Ce qui est donc déterminant, c’est que le facteur extérieur se démarque de la norme des effets de l’environnement sur le corps humain (ATF 134 V 72 consid. 4.3.1; SVR 2015 UV Nr. 6 p. 21, 8C_231/2014 consid. 2.3).
Consid. 5.2
Selon la jurisprudence, monter des escaliers constitue un acte de la vie quotidienne et une sollicitation physiologique du corps sans danger potentiel accru (arrêts 8C_40/2017 du 11 avril 2017 consid. 6 ; 8C_766/2010 du 15 juin 2011 et la référence à l’ATF 129 V 466 consid. 4.2.2). Le fait de monter et de descendre de manière répétée d’une plateforme de 10 à 20 cm de haut lors d’une séance de step aérobic, sans sauter, ne constitue pas non plus une situation de danger accru. Le simple fait de monter ou de descendre d’un stepper dans le cadre d’une chorégraphie d’aérobic n’entraîne pas non plus un mouvement incontrôlable. Il en irait autrement si le stepper glissait lors du mouvement de descente (arrêt 8C_11/2015 du 30 mars 2015 consid. 3.2). Une chute dans les escaliers (arrêt 8C_40/2017 du 11 avril 2017 consid. 6) ainsi qu’un faux pas avéré lors de la montée des escaliers doivent être considérés comme un facteur extérieur extraordinaire (arrêt U 236/98 du 3 janvier 2000 consid. 3b). Le caractère extraordinaire, et donc l’existence d’un accident, doit toutefois être nié même en cas de blessure sportive sans événement particulier (cf. ATF 130 V 117 consid. 2.2; SVR 2014 UV Nr. 21 p. 67, 8C_835/2013 consid. 5.1; arrêt 8C_570/2019 du 8 novembre 2019 consid. 3.2).
Consid. 5.3
L’instance cantonale a considéré que le fait de « ne pas se tenir correctement » dans l’escalier constituait un mouvement non coordonné, dans le sens d’un facteur extérieur extraordinaire. Un faux pas ou même une chute ne sont pas établis. L’assuré n’allègue pas avoir manqué une marche, avoir perdu l’équilibre ou avoir marché dans le vide sans appui. Il ne fait pas non plus valoir que la conception de l’escalier était particulière ou qu’il se trouvait dans un état particulier (p. ex. humide ou verglacé) en raison d’influences de l’environnement. Au contraire, il a monté un petit escalier normal en tenant quelque chose à la main.
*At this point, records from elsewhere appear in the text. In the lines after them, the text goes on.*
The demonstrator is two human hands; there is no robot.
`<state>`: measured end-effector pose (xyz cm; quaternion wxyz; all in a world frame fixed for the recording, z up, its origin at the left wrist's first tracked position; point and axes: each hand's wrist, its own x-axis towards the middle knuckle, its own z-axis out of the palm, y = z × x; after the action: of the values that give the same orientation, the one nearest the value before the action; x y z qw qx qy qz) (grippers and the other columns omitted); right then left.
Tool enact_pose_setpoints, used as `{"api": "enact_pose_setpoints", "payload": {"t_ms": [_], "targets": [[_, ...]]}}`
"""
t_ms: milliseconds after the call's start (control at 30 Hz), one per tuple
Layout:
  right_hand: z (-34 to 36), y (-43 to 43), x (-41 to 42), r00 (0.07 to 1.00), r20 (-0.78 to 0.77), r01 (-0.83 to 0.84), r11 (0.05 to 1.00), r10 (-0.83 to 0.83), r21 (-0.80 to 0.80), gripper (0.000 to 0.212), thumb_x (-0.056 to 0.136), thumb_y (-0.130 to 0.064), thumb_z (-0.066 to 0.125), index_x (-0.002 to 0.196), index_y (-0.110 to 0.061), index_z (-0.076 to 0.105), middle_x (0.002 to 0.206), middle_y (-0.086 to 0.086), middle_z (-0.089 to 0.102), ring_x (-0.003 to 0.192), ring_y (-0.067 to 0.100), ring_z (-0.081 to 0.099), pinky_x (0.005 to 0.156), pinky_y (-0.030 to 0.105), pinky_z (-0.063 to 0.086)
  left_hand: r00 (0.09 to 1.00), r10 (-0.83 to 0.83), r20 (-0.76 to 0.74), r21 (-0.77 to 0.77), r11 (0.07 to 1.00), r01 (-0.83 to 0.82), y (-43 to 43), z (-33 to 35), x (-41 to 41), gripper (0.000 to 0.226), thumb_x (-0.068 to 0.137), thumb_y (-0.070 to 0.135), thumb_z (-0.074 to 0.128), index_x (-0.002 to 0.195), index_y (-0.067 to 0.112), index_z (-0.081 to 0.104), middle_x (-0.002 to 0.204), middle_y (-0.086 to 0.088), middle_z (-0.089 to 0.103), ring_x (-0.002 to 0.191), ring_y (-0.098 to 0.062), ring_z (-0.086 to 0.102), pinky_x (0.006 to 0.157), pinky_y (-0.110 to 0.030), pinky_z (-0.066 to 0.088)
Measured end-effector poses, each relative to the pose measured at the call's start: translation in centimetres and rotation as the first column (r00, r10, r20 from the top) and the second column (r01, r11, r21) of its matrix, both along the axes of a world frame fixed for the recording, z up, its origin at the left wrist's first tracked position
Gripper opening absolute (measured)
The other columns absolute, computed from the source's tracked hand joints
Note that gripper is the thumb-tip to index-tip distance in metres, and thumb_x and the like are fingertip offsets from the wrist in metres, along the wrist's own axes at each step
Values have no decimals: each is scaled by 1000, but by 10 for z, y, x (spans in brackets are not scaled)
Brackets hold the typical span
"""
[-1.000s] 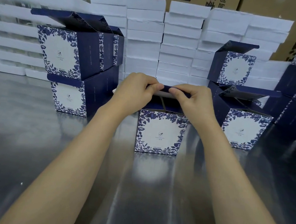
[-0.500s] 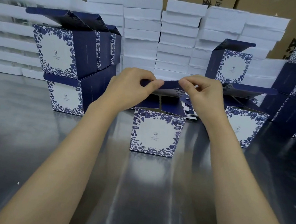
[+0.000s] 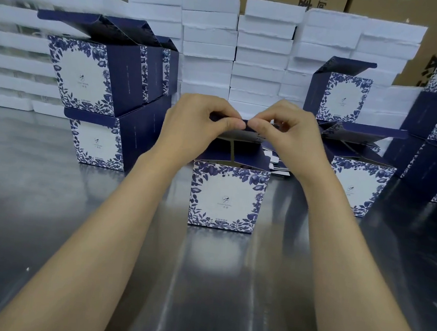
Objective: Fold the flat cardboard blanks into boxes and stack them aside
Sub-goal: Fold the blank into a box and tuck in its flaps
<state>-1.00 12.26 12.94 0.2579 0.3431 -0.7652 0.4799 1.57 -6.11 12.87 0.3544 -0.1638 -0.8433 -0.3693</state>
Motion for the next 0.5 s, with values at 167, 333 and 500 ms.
{"api": "enact_pose_setpoints", "payload": {"t_ms": [167,333,500], "targets": [[1,6,0,998,60,26,998,-22,-58,14,85,-18,73,75,-28,71,80,-4,61,69,10,45,68,16,38,998,49,46,-31,998,-48,-12,1,-1,23,87,53,58,89,35,73,82,16,70,83,-11,62,80,-42,51],[0,7,0,985,126,123,992,-118,-29,18,77,-37,78,74,-19,75,81,0,68,74,30,58,73,35,48,989,145,-27,-155,977,-147,-16,-3,-3,26,93,49,55,91,31,73,71,-3,67,78,-25,58,69,-36,45],[4,14,-4,971,199,152,984,-132,-88,22,78,-43,76,73,-22,75,71,-7,69,62,7,56,60,15,45,999,21,40,-68,998,-18,-17,3,5,34,91,50,56,93,22,76,77,4,72,75,-12,62,87,-43,51]]}}
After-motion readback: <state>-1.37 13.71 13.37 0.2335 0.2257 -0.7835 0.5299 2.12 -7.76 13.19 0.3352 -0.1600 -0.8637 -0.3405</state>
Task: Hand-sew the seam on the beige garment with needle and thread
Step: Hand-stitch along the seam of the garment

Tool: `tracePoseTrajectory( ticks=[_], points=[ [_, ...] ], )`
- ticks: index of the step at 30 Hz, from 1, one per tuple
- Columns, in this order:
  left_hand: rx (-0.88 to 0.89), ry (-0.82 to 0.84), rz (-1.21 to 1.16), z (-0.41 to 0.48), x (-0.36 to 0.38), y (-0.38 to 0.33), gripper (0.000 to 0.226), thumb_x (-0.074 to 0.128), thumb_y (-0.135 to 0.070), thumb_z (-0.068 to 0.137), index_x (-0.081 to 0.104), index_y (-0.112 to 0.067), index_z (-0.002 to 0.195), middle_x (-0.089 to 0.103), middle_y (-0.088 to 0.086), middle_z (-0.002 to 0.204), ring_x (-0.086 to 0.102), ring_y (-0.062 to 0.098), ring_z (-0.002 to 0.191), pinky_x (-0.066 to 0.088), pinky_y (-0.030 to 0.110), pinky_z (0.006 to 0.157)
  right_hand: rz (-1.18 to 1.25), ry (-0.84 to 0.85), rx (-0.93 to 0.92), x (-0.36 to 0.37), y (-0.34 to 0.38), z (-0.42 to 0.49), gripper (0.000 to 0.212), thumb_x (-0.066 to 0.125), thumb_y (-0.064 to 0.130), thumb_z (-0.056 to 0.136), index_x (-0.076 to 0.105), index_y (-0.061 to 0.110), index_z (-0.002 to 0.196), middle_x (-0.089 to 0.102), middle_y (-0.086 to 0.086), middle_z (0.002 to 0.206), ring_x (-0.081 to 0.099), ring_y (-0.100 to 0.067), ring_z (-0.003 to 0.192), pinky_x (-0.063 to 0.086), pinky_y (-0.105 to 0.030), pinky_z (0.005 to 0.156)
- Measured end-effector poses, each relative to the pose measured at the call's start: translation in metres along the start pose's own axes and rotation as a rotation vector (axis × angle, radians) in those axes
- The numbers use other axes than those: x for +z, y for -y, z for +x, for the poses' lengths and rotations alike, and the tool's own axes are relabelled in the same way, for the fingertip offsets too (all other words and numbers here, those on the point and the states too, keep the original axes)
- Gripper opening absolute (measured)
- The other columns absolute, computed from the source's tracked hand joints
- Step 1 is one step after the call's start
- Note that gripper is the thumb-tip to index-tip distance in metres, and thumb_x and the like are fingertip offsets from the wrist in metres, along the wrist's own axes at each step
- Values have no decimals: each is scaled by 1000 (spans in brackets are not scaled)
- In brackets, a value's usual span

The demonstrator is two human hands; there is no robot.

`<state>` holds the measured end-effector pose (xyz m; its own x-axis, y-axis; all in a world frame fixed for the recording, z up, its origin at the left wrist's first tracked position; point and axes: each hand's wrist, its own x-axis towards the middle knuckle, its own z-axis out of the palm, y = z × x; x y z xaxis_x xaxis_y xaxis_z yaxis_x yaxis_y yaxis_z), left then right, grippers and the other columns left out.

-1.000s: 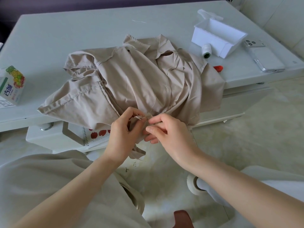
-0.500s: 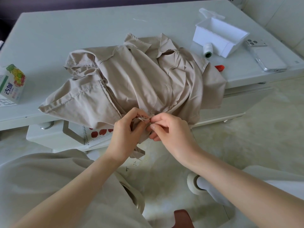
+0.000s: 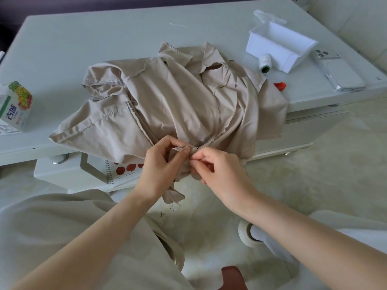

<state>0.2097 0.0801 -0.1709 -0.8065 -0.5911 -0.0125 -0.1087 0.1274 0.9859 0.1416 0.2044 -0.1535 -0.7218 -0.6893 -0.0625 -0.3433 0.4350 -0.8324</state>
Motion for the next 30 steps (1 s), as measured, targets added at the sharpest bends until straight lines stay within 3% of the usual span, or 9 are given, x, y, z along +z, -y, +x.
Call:
tracePoseTrajectory(
  ticks=[4, 10, 12, 14, 17, 20, 24, 26, 30],
  points=[
    [-32, -56, 23, 5, -2, 4, 6, 63, -11, 90, 63, -8, 84, 65, -10, 67, 56, 13, 65, 49, 24, 58, -169, 52, -69, -3, -1, -6, 12, 58, 25, 92, 65, 19, 84, 68, 11, 70, 59, -3, 65, 46, -23, 62],
    [-64, -139, 36, 8, -3, 7, 8, 63, -11, 90, 63, -7, 83, 67, 19, 83, 56, 20, 73, 52, 33, 68, -344, 84, -223, -5, -15, -22, 12, 60, 29, 91, 63, 20, 84, 65, 7, 69, 53, -11, 66, 43, -29, 61],
    [-63, -131, 42, 8, -2, 7, 8, 64, -11, 90, 63, -9, 82, 67, 13, 80, 57, 16, 72, 51, 25, 64, -366, 106, -231, -4, -20, -27, 9, 59, 28, 91, 63, 22, 86, 64, 6, 75, 56, -12, 72, 48, -34, 62],
    [-60, -123, 47, 8, -1, 7, 10, 64, -10, 89, 62, -10, 80, 67, 2, 76, 57, 12, 70, 50, 16, 57, -367, 152, -235, -3, -22, -31, 11, 57, 26, 93, 66, 22, 96, 67, 4, 89, 60, -13, 85, 51, -33, 72],
    [-68, -128, 33, 9, -1, 8, 10, 64, -10, 90, 63, -10, 80, 67, 7, 78, 59, 15, 72, 51, 23, 65, -363, 256, -232, -2, -25, -37, 30, 48, 25, 98, 59, 21, 125, 55, 11, 133, 55, -5, 110, 40, -14, 87],
    [-72, -137, 15, 9, -3, 7, 10, 63, -11, 91, 63, -9, 81, 67, 18, 81, 59, 18, 72, 51, 29, 68, -347, 254, -312, 0, -29, -44, 29, 46, 24, 98, 60, 19, 123, 35, 13, 150, 53, 2, 93, 32, -7, 75],
    [-74, -88, 10, 7, -4, 3, 10, 63, -12, 91, 63, -11, 81, 67, -3, 69, 59, 15, 69, 51, 29, 63, -273, 118, -363, -1, -25, -39, 32, 38, 27, 96, 56, 15, 120, 41, 6, 142, 51, -1, 108, 35, -5, 86],
    [-80, -34, 8, 4, -3, 1, 8, 63, -13, 90, 63, -9, 83, 66, 6, 69, 57, 21, 67, 51, 36, 60, -182, -30, -330, -1, -18, -25, 32, 40, 27, 96, 57, 11, 118, 47, 4, 126, 50, -6, 110, 38, -13, 94],
    [-75, 66, -21, 1, -2, -2, 7, 62, -12, 90, 64, -7, 86, 68, 16, 74, 60, 28, 68, 53, 54, 67, -28, -104, -42, -6, 6, 5, 24, 48, 24, 97, 66, 9, 101, 54, 6, 94, 51, -2, 84, 40, -10, 77]
  ],
)
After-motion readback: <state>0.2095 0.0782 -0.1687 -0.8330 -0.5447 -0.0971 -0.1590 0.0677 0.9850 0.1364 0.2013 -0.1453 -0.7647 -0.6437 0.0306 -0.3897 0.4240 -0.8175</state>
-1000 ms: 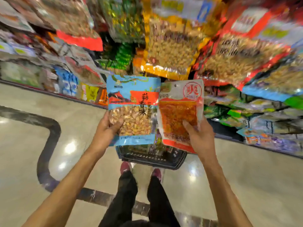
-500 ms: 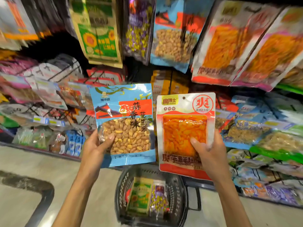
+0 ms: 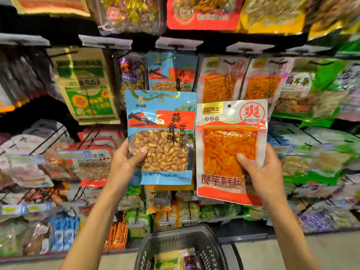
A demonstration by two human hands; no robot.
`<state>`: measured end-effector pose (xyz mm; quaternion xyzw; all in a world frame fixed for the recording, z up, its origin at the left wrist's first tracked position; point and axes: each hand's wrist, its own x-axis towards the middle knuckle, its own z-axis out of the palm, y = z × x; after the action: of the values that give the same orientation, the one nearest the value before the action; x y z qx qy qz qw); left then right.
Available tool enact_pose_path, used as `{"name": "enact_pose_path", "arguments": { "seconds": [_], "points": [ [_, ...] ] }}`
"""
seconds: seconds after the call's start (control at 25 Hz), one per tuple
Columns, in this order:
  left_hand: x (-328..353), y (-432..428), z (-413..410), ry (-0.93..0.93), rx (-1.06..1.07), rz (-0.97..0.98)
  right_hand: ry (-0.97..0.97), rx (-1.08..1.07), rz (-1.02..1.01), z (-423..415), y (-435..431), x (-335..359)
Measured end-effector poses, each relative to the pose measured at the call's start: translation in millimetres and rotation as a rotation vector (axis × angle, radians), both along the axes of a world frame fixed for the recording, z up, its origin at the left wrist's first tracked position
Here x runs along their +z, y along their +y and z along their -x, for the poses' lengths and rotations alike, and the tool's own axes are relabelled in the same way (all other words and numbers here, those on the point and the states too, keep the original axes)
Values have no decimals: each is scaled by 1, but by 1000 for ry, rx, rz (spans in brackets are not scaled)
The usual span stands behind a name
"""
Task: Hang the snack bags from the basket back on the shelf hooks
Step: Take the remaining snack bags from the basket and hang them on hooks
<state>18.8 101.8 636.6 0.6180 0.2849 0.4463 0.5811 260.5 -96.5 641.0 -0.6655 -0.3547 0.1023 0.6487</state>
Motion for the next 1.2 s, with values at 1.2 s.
{"name": "enact_pose_path", "arguments": {
  "seconds": [1.2],
  "points": [
    [50, 59, -93, 29, 63, -95, -11, 137, -131, -91, 24, 48]
  ]
}}
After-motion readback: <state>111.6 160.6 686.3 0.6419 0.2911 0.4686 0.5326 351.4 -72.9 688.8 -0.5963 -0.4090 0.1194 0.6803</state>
Ce processus n’a rien d’inhabituel, même s’il n’a posé que la partie avant du pied et non toute la surface du pied sur la marche. L’affaissement du talon sur la marche inférieure ne dépasse pas le cadre de ce à quoi on peut s’attendre dans la situation initiale et ne constitue pas un incident particulier. Malgré l’atteinte à la santé qui s’est produite, le seul abaissement du talon lors de la montée quotidienne d’un escalier, sans que le déroulement ne soit en outre perturbé, ne remplit pas les exigences relatives au facteur extérieur indispensable à l’affirmation de la notion d’accident au sens de l’art. 4 LPGA.
Consid. 5.4
En résumé, le tribunal cantonal a violé le droit fédéral en concluant à l’existence d’un facteur extérieur extraordinaire au sens de l’art. 4 LPGA et donc à un accident.
Consid. 6.1
Le tribunal cantonal ne s’est prononcé que sur la question de savoir s’il s’agissait d’un accident au sens de l’art. 6 al. 1 LAA et a renoncé à donner des explications sur l’obligation de verser des prestations sous l’angle d’une des affections énumérées à l’art. 6 al. 2 LAA. Une décision réformatrice n’est donc pas possible (cf. ATF 140 III 24 consid. 3.3). En annulant le jugement attaqué, l’affaire doit être renvoyée à l’instance cantonale pour un examen matériel de ces conditions et un nouveau jugement (cf. ATF 146 V 51 consid. 9.1 ; arrêt 8C_445/2021 du 14 janvier 2022 consid. 3.1).
Le TF admet partiellement le recours de l’assurance-accidents.